**Exercise instructions:** Output the listing below verbatim, without images.

**Data provided:**
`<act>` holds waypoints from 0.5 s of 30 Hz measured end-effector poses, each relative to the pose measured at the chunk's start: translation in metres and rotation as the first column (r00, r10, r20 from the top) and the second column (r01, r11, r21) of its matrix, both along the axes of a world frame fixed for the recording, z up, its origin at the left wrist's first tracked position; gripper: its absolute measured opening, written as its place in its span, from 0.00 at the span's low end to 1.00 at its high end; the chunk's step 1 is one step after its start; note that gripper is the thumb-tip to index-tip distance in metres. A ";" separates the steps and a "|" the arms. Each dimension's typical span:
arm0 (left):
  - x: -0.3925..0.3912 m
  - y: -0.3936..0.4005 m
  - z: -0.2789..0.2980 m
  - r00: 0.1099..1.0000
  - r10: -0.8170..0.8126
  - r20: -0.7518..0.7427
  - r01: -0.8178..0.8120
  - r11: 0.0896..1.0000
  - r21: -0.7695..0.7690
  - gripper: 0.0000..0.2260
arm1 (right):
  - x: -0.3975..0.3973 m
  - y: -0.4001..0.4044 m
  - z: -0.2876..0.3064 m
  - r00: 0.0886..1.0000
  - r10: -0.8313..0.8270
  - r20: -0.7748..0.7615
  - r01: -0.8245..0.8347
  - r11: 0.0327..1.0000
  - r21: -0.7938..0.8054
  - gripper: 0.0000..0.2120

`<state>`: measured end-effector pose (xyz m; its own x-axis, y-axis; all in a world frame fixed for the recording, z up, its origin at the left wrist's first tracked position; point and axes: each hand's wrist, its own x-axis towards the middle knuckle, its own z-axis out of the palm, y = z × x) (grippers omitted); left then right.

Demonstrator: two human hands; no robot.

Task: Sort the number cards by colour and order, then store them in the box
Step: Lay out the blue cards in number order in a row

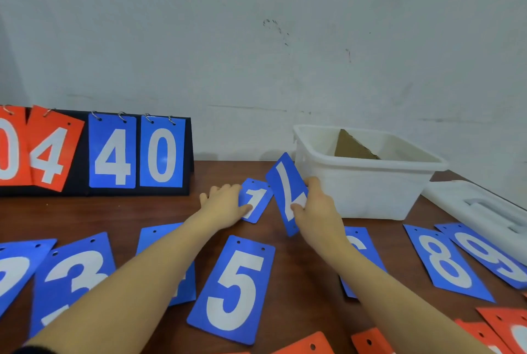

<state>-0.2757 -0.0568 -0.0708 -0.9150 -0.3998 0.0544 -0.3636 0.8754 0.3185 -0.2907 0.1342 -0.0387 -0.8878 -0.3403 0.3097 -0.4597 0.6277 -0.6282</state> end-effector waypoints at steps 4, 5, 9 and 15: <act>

**Reply:**
`<act>` holds waypoints from 0.5 s of 30 Hz measured end-effector poses, each relative to the pose measured at the chunk's start: translation in metres and rotation as the first column (r00, r10, r20 from the top) and the second column (r01, r11, r21) of its matrix, both along the axes of a world frame fixed for the recording, z up, its origin at the left wrist's first tracked position; gripper: its absolute measured opening, written as its place in its span, from 0.00 at the span's low end to 1.00 at its high end; the chunk's step 1 is one step after its start; note that gripper is the thumb-tip to index-tip distance in metres. A ";" separates the steps and a "|" the arms. Each dimension's typical span:
arm0 (left):
  - x: -0.3925..0.3912 m
  - y: -0.3936..0.4005 m
  - z: -0.2789..0.2980 m
  - r00: 0.1099..1.0000
  - r10: -0.8170..0.8126
  - r20: -0.7518..0.7427
  - r01: -0.8178..0.8120
  - r11: 0.0896..1.0000
  - r21: -0.7695..0.7690
  - gripper: 0.0000..0.2260
arm1 (right):
  - x: -0.3975..0.3973 m
  - y: -0.4001..0.4044 m
  - z: -0.2876..0.3064 m
  - r00: 0.0886..1.0000
  - r10: -0.8313..0.8270
  - r20: -0.7748..0.7615
  - r01: -0.8245..0.8347
  - r11: 0.0327..1.0000
  - r21: -0.7938..0.8054
  - gripper: 0.0000..0.2120

`<state>`: measured end-effector pose (xyz m; its own x-axis, y-axis; all in a world frame fixed for the recording, z up, its origin at the left wrist's first tracked position; point and axes: each hand's wrist, its own x-axis towards the middle knuckle, its own z-axis out of the palm, y = z × x) (grippers omitted); left then right.

Demonstrator: two human hands; no robot.

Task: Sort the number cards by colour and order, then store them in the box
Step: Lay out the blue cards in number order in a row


<state>-0.2757 -0.0568 -0.0708 -0.9150 -0.3998 0.0544 -0.3636 0.8754 0.3185 -0.2907 0.1342 -0.0387 -0.8878 -0.3403 0.3097 -0.4597 0.6277 -0.6282</state> end-effector waypoints at steps 4, 5, 9 and 15: <act>

The exercise calls for nothing further.